**Your assignment:**
Every line that includes the word "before" needs to be copied from the listing.

:::

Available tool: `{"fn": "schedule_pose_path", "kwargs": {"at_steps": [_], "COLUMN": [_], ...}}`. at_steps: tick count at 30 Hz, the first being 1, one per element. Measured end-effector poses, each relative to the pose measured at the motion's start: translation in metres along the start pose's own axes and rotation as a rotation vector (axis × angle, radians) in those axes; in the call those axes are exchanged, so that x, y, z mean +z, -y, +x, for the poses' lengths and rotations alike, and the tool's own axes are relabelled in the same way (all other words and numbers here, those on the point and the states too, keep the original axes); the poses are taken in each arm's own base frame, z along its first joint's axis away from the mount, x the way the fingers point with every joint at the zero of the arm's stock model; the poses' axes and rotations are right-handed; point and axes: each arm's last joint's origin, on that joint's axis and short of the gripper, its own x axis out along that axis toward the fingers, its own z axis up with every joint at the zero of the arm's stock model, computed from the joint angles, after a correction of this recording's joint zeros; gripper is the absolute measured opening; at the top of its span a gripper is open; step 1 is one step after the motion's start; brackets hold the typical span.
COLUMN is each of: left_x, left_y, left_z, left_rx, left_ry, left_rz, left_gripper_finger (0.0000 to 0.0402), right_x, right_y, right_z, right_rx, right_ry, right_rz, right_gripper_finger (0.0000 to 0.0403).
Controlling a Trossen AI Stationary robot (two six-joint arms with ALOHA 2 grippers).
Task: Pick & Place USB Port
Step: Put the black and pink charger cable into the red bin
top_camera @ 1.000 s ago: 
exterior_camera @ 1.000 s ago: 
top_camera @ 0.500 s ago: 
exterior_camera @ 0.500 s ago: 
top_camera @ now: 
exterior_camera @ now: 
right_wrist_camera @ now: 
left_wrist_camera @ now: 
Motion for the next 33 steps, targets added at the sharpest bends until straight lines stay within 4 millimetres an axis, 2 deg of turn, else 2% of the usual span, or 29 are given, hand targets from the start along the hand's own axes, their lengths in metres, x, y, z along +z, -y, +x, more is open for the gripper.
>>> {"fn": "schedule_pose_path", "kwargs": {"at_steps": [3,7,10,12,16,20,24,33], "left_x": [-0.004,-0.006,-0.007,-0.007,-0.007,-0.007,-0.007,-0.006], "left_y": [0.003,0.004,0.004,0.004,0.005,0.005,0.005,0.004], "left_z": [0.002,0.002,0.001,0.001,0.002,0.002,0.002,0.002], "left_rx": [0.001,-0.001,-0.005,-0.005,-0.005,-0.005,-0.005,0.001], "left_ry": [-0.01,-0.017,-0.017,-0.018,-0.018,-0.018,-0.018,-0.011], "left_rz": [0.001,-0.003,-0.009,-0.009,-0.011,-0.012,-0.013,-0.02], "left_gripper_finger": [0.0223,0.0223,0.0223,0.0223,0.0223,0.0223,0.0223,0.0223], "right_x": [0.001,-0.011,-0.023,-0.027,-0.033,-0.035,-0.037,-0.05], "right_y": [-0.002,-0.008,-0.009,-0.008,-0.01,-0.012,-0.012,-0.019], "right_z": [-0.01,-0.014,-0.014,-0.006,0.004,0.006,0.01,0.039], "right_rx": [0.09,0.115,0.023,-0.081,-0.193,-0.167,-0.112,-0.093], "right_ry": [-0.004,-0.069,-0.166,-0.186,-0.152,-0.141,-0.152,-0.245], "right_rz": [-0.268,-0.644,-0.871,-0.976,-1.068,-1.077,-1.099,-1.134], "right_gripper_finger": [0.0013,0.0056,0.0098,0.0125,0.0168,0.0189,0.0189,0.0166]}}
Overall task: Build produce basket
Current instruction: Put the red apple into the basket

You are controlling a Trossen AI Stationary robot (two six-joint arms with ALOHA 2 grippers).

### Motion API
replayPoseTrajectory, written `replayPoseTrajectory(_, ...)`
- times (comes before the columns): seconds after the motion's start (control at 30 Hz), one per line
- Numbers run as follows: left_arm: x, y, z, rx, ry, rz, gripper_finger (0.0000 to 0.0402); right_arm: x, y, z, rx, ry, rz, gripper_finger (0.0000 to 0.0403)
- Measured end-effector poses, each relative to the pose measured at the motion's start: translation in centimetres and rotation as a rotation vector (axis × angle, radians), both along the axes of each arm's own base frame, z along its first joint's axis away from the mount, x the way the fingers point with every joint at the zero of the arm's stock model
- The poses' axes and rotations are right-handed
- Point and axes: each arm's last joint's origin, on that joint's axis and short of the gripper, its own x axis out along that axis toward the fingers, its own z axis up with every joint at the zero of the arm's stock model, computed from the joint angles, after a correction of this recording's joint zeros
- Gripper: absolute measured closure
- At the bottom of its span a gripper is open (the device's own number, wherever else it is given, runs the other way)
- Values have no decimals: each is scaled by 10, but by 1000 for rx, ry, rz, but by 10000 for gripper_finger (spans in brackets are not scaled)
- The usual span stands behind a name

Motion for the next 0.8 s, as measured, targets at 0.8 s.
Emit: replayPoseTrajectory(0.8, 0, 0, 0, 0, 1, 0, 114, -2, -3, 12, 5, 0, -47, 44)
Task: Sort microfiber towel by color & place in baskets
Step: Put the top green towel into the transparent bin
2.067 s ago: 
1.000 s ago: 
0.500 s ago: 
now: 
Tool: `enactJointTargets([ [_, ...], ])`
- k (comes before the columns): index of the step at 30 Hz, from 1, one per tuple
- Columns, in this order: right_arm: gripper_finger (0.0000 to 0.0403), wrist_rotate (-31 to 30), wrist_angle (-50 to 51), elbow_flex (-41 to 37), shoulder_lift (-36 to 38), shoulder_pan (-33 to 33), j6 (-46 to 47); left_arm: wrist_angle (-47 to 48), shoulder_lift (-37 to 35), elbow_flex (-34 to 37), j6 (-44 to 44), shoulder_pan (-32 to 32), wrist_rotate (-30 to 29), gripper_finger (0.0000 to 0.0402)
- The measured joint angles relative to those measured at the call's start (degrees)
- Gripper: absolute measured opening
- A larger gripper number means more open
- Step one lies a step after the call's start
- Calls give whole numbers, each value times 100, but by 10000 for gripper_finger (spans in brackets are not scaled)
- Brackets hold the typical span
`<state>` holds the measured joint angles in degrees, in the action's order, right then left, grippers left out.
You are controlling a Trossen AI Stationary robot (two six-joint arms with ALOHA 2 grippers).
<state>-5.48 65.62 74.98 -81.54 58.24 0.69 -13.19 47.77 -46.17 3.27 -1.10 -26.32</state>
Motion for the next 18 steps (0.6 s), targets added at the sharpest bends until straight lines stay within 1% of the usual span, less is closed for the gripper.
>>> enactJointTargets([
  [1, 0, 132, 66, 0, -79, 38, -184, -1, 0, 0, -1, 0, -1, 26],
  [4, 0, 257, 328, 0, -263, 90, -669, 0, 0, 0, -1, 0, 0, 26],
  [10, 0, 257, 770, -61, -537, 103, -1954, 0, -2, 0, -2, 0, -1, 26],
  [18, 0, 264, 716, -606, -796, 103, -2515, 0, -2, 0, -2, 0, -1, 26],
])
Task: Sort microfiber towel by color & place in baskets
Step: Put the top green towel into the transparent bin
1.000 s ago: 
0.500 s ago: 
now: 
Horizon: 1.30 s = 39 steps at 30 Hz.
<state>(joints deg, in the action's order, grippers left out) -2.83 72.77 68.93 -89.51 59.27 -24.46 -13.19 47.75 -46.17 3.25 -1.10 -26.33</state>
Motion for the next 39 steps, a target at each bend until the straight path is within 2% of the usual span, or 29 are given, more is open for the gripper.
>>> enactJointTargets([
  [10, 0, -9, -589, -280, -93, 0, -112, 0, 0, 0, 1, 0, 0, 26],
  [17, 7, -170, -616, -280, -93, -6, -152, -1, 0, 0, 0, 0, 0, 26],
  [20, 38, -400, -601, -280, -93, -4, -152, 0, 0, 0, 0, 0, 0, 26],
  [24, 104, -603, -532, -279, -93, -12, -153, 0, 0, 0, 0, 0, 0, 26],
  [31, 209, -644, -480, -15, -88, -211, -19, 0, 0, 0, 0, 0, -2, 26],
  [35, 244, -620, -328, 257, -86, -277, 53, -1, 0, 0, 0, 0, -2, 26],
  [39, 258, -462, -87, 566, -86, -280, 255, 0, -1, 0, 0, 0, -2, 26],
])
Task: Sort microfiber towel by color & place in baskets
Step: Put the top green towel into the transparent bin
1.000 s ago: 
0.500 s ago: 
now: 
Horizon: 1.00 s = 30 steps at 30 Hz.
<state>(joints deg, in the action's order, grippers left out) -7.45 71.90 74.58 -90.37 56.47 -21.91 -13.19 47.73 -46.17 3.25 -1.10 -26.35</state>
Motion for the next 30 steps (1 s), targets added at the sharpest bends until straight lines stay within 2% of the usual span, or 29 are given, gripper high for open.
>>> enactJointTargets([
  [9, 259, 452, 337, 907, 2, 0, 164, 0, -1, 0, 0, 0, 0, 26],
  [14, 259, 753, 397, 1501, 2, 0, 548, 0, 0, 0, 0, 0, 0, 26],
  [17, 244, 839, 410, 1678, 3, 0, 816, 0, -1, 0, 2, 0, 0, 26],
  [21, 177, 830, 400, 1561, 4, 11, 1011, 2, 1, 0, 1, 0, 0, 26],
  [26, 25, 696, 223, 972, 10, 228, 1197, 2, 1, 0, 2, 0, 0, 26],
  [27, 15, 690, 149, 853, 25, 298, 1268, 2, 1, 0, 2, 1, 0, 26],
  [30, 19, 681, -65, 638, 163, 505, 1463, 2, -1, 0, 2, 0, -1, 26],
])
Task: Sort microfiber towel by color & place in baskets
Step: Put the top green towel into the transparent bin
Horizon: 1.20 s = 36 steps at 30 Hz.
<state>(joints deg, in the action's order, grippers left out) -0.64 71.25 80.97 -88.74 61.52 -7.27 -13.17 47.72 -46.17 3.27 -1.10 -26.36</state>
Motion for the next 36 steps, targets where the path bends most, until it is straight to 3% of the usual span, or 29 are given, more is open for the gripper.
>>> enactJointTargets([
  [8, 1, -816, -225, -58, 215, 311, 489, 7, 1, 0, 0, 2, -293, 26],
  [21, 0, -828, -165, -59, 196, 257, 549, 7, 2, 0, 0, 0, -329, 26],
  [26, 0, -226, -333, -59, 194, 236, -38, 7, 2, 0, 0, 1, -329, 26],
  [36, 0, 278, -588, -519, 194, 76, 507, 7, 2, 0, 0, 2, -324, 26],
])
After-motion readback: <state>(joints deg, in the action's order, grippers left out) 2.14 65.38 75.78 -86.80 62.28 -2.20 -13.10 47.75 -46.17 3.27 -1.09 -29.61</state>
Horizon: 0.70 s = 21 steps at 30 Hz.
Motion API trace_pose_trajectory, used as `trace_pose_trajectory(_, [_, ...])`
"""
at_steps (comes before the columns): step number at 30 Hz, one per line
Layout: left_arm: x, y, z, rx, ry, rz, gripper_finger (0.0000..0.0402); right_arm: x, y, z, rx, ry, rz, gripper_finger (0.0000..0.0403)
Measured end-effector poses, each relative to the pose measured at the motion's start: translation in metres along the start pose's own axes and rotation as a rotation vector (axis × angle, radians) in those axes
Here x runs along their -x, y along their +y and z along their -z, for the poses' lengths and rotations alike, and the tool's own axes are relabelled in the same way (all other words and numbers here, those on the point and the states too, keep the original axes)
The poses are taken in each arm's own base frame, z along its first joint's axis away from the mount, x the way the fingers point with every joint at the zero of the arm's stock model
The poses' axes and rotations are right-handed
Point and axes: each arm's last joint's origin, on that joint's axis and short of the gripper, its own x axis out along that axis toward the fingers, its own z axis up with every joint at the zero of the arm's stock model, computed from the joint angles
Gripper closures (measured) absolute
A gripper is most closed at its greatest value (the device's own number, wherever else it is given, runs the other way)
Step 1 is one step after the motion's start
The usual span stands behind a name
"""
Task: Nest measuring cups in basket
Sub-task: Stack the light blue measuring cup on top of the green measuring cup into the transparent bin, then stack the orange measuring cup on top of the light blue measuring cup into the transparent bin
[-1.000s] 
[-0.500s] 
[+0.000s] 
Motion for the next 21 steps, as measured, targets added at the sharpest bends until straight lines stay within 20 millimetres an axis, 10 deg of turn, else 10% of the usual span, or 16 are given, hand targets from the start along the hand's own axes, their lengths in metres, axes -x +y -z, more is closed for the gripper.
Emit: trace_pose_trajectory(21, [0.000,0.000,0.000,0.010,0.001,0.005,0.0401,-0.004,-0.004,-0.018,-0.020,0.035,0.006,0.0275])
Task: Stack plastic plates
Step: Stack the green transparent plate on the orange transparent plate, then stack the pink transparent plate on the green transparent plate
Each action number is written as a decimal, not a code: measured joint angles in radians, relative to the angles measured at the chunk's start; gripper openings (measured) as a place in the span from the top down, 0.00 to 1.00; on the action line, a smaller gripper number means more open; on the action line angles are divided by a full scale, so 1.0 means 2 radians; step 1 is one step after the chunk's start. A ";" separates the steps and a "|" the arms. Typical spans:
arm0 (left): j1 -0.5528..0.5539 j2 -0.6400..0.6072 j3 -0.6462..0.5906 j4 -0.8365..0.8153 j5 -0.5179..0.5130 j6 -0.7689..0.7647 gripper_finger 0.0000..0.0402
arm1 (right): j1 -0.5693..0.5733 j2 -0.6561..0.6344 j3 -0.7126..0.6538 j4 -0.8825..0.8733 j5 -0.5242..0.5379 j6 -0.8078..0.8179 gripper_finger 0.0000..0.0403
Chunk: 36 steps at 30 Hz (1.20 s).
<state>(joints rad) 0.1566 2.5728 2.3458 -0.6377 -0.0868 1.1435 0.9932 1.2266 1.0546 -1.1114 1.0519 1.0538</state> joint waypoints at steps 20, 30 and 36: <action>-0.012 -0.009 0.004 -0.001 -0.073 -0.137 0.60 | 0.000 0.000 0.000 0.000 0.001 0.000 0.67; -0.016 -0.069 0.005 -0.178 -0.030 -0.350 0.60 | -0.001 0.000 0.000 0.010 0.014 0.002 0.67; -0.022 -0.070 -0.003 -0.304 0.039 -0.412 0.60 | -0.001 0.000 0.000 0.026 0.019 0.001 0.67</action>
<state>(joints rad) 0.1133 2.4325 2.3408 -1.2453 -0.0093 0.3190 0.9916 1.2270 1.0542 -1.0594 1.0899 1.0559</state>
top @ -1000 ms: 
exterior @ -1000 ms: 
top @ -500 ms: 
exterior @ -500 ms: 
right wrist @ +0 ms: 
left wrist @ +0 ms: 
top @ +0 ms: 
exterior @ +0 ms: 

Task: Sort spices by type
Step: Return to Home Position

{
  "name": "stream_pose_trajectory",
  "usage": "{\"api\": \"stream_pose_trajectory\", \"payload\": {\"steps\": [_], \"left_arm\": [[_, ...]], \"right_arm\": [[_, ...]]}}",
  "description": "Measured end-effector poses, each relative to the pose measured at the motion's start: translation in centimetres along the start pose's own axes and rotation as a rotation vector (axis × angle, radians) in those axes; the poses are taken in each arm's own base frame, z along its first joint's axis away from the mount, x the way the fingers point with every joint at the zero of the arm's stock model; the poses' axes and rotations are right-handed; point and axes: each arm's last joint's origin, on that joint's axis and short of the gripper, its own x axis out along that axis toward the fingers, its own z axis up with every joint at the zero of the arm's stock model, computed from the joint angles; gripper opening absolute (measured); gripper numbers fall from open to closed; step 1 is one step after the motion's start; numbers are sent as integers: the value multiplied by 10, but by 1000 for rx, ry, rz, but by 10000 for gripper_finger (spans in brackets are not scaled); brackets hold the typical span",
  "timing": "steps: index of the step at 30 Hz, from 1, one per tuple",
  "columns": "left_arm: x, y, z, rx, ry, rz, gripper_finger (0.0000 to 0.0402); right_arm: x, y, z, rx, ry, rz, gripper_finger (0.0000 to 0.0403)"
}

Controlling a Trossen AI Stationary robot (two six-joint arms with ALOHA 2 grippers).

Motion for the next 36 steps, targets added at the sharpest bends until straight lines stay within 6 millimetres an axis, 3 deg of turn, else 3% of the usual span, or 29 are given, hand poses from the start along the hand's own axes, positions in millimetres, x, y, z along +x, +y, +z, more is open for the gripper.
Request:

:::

**Problem solution:**
- times (comes before the columns): seconds after the motion's start (control at 30 Hz), one per line
- k (comes before the columns): index of the step at 30 Hz, from 1, one per tuple
at_steps (comes before the columns): step number at 30 Hz, one per line

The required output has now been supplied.